> Instructions for the task
As you look over the data below, please find each line where the word "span" appears, then copy it.

> Data extract
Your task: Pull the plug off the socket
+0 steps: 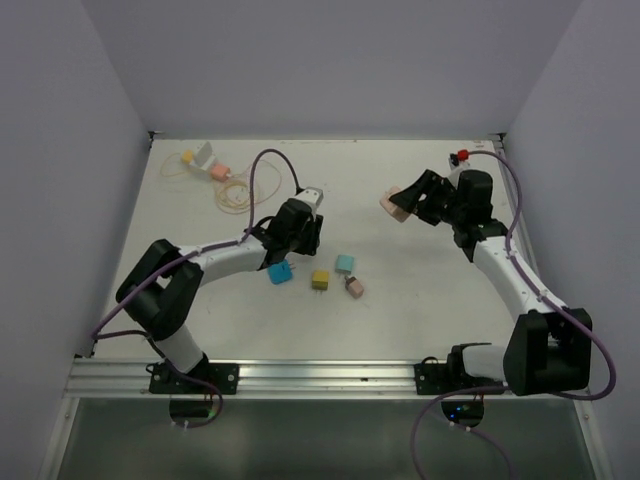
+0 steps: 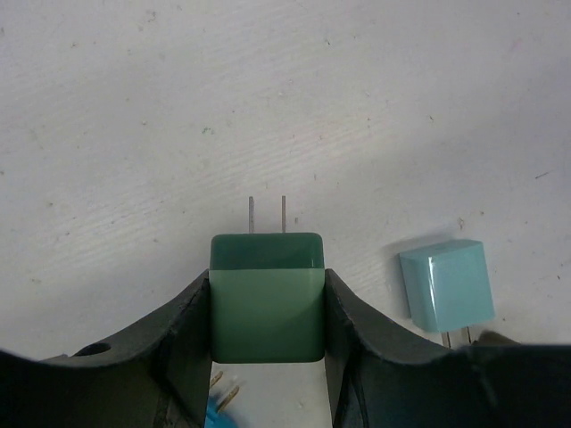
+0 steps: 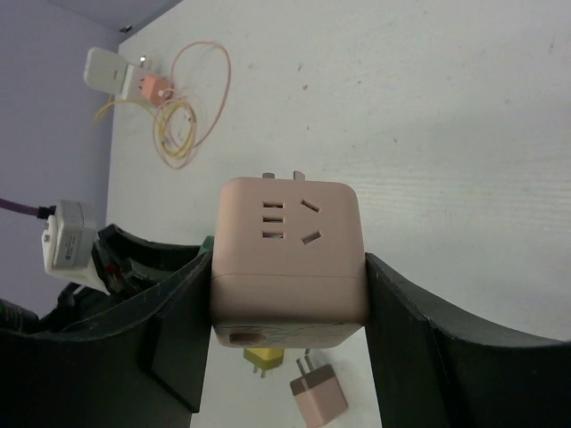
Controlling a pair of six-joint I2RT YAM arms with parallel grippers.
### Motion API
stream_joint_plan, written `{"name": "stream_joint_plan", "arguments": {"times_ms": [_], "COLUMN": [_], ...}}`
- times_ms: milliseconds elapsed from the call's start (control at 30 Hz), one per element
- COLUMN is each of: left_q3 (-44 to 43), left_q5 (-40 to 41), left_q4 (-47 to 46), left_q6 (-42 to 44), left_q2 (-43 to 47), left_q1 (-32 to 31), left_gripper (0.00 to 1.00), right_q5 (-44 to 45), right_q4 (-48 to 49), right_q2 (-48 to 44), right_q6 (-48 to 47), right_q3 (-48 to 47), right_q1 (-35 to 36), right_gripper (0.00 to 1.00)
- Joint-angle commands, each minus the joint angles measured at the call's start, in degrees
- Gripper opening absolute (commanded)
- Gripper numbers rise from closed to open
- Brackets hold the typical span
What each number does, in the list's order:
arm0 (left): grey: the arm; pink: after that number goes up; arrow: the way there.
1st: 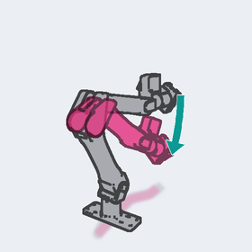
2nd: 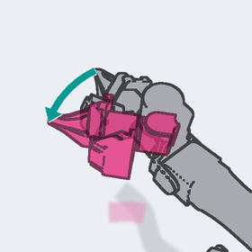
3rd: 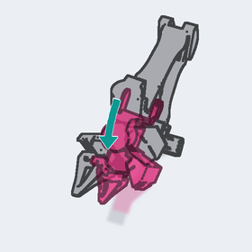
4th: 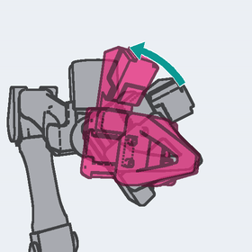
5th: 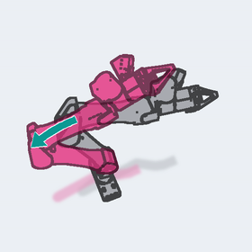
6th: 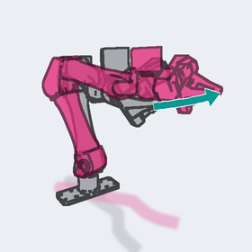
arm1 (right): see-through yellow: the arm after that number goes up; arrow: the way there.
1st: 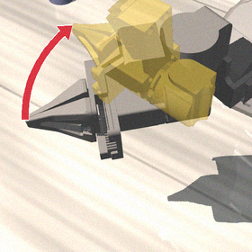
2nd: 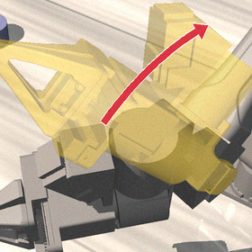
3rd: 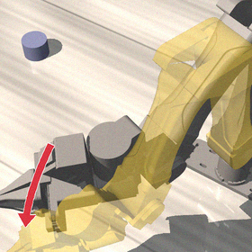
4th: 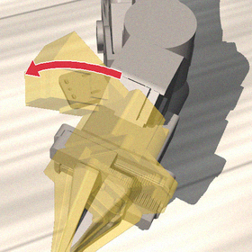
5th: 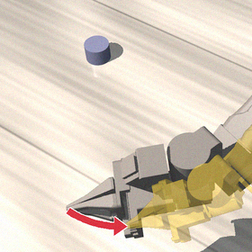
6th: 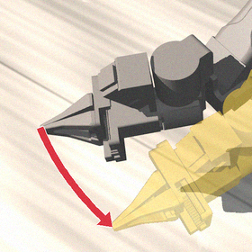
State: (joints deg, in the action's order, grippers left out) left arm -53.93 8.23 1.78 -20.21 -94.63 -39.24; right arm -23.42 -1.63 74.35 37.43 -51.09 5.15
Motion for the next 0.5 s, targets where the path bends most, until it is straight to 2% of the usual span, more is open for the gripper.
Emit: {"name": "stream_joint_plan", "arguments": {"times_ms": [0, 133, 267, 467], "left_q3": [-2.84, -3.55, -2.85, -1.96], "left_q5": [-0.67, -0.32, -0.23, -1.28], "left_q4": [-5.65, -5.56, -6.44, -6.44], "left_q6": [2.8, 2.72, 1.14, 0.34], "left_q2": [-4.67, -7.67, -8.11, -7.06], "left_q1": [0.74, 1.19, 1.19, 1.1], "left_gripper": [0.15, 0.23, 0.38, 0.5], "right_q5": [5.39, 11.45, 16.9, 31.22], "right_q4": [-3.37, -6.19, -7.77, -11.19], "right_q2": [-4.03, -5.17, -5.0, -5.26], "right_q6": [-5.08, -7.54, -9.13, -11.24], "right_q3": [0.81, 1.61, 1.7, 2.22], "right_q1": [0.04, 0.04, 0.04, 0.39], "right_gripper": [0.0, 0.0, 0.0, 0.0]}}
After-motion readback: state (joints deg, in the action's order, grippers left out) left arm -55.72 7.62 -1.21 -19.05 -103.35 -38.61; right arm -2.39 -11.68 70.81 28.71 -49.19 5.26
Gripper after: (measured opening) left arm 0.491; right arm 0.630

> Exercise solution
- Brackets hold the typical span
Motion for the next 0.5 s, targets where the path bends most, until it is straight to 2% of the usual span, more is open for the gripper.

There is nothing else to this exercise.